Exercise requirements
Where the string "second" appears in a line of the material below, copy that line.
━━━━━━━━━━━━━━━━━━━━━━━━━━━━━━
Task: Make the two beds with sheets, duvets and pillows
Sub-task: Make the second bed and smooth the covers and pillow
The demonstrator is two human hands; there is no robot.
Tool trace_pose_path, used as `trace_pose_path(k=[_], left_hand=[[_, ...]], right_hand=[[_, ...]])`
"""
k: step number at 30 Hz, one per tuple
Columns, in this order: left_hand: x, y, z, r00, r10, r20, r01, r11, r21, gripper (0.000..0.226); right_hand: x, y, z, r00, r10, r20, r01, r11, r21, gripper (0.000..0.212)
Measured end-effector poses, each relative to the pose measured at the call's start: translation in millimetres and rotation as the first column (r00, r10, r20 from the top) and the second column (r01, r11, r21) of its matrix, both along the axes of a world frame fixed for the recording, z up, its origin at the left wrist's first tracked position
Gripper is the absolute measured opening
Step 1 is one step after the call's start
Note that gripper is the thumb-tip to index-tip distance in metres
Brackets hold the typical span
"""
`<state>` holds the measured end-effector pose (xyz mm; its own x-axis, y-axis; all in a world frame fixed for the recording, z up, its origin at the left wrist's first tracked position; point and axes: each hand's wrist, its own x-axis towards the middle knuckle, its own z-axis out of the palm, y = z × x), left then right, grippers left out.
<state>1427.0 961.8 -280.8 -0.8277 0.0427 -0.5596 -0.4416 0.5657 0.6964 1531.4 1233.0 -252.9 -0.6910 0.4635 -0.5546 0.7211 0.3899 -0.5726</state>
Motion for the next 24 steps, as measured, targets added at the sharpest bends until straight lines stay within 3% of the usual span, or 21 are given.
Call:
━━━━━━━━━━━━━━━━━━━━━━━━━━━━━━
Result below
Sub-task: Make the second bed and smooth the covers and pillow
Measured end-effector poses, each relative to the pose measured at the call's start: translation in millimetres and rotation as the first column (r00, r10, r20 from the top) and the second column (r01, r11, r21) of its matrix, both along the axes of a world frame fixed for the recording, z up, its origin at the left wrist's first tracked position

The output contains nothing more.